Saturday, March 14, 2015

Topographic poetry by Peter Larkin

I discovered Peter Larkin's book of poems by accident. I was browsing the poetry section of the American Bookshop in The Hague. At first I was captivated by the wonderful cover and the beautiful typography. But then I saw the text.
Larkin’s poetry, while praised within poetry circles ... has been largely ignored, perhaps because of the naturalist focus of his work, its quietness and rather unglamorous abstruseness, or because of its minute observation of arboreal phenomena.
The poetry describes woods. Those remains of woods in our industrialized landscape. Plantations with electricity pylons. It is very recognizable but also totally disorienting. It forces you to think about landscape phenomena that you would never notice. The lines of the horizon through the trees. Roots finding their way in the soil. But you're never sure if you understand the words correctly.
It's intelligible on the level of the word ... but on the sentence and paragraph level it ascends quickly into something that, like a tree, the human may only walk around, view, dissect, or disfigure: recoverable at the necrostic root but hermetic in its ramifications.
The poems are hypnotic. Many words keep coming back in different constellations.
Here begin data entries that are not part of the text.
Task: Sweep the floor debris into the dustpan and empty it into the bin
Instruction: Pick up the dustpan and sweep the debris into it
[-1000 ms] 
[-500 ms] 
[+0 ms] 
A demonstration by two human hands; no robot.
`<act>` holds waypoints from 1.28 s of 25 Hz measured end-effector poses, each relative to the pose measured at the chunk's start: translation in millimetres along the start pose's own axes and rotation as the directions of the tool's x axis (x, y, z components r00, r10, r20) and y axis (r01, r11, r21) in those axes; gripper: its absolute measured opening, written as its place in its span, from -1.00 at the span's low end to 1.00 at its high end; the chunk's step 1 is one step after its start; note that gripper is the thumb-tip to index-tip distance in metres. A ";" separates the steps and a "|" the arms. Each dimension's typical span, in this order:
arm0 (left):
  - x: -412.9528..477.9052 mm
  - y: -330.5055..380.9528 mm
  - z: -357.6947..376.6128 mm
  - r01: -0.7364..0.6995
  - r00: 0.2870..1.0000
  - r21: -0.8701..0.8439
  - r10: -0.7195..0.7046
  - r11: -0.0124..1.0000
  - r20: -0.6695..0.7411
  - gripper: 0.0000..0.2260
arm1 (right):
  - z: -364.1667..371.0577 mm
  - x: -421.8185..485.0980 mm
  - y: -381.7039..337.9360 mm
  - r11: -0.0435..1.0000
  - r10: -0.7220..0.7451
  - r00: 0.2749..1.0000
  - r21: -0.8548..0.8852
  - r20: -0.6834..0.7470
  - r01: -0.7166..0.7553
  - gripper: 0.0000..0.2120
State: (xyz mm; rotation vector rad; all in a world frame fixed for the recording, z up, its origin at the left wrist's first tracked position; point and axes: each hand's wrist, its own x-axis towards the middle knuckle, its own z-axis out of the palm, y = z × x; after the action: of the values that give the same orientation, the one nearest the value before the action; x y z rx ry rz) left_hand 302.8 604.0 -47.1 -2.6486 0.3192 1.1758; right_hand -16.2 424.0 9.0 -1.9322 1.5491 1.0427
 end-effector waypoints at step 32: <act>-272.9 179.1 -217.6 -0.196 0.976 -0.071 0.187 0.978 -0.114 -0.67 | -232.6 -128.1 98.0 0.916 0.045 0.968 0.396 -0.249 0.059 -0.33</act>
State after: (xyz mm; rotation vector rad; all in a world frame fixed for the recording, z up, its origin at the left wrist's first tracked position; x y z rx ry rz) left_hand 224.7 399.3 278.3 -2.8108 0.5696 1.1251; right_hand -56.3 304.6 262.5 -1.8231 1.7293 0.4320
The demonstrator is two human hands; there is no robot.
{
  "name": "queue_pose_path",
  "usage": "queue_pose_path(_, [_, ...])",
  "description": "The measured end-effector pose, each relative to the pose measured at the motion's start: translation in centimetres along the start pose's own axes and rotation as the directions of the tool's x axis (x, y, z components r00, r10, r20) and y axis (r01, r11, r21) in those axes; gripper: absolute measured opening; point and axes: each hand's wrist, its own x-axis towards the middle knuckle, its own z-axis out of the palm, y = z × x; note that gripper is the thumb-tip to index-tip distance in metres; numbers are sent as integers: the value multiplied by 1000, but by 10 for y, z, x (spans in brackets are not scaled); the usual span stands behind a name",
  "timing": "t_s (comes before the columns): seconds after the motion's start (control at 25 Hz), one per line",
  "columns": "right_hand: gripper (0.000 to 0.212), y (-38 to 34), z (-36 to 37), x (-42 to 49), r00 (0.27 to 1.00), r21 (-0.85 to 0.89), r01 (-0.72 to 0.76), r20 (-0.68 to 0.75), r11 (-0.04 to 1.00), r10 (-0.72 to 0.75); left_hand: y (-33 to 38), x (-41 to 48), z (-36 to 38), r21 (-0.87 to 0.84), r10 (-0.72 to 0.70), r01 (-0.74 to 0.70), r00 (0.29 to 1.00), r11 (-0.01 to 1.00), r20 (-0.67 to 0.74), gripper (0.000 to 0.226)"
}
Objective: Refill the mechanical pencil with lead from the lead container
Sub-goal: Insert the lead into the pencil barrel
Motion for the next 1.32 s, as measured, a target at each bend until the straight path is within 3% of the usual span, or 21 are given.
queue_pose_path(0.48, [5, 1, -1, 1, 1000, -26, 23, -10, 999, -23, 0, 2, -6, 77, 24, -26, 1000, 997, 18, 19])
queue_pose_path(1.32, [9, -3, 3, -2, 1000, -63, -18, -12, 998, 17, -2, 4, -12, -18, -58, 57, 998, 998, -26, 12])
The paragraphs read like an inhuman text generated by a Markov-chain process. They are so hard to read that I can never manage more than one page at a time. The language forces you to reverse-engineer the sentences, to solve the poems like cryptographs. What (simple) observational phenomenon is described in this abstruse language? It is punishing, but I keep coming back for more.
My other concern has been with matters of landscape and ecology, often focussing on the predicament and analogical patterning of the woods and plantations which residually border our lives. ... The prose character of much of my writing ... may also reflect my fascination ... with the possibility of exploring underlying phenomenological and theological 'arguments' in the mode of continuously noted variations and takes on 'outdoor' perception.
It is fitting that neither the reviews nor the interviews shed much light on these mysterious poems. The explanatory texts are just as complex as the poems themselves. This is good.
 
I will not try to add an explanation. I will just juxtapose a few fragments with their topographical explanation, as given by the author. It is a relief to see that there is some hard reality under the mystical revelations. But it is not mystical at all. It is what you get by looking objectively at the landscape. Wonderful!
Peter Larkin, Lessways Least Scarce Among, 2012, Shearsman Books

Topographic Note
Tuif Hill, once described as a "totally unjustifiable plantation" and now much reduced, lies near the northeast perambulation (boundary) of the New Forest where an east-west line of pylons pierces what is strictly the chin of Millersford Plantation.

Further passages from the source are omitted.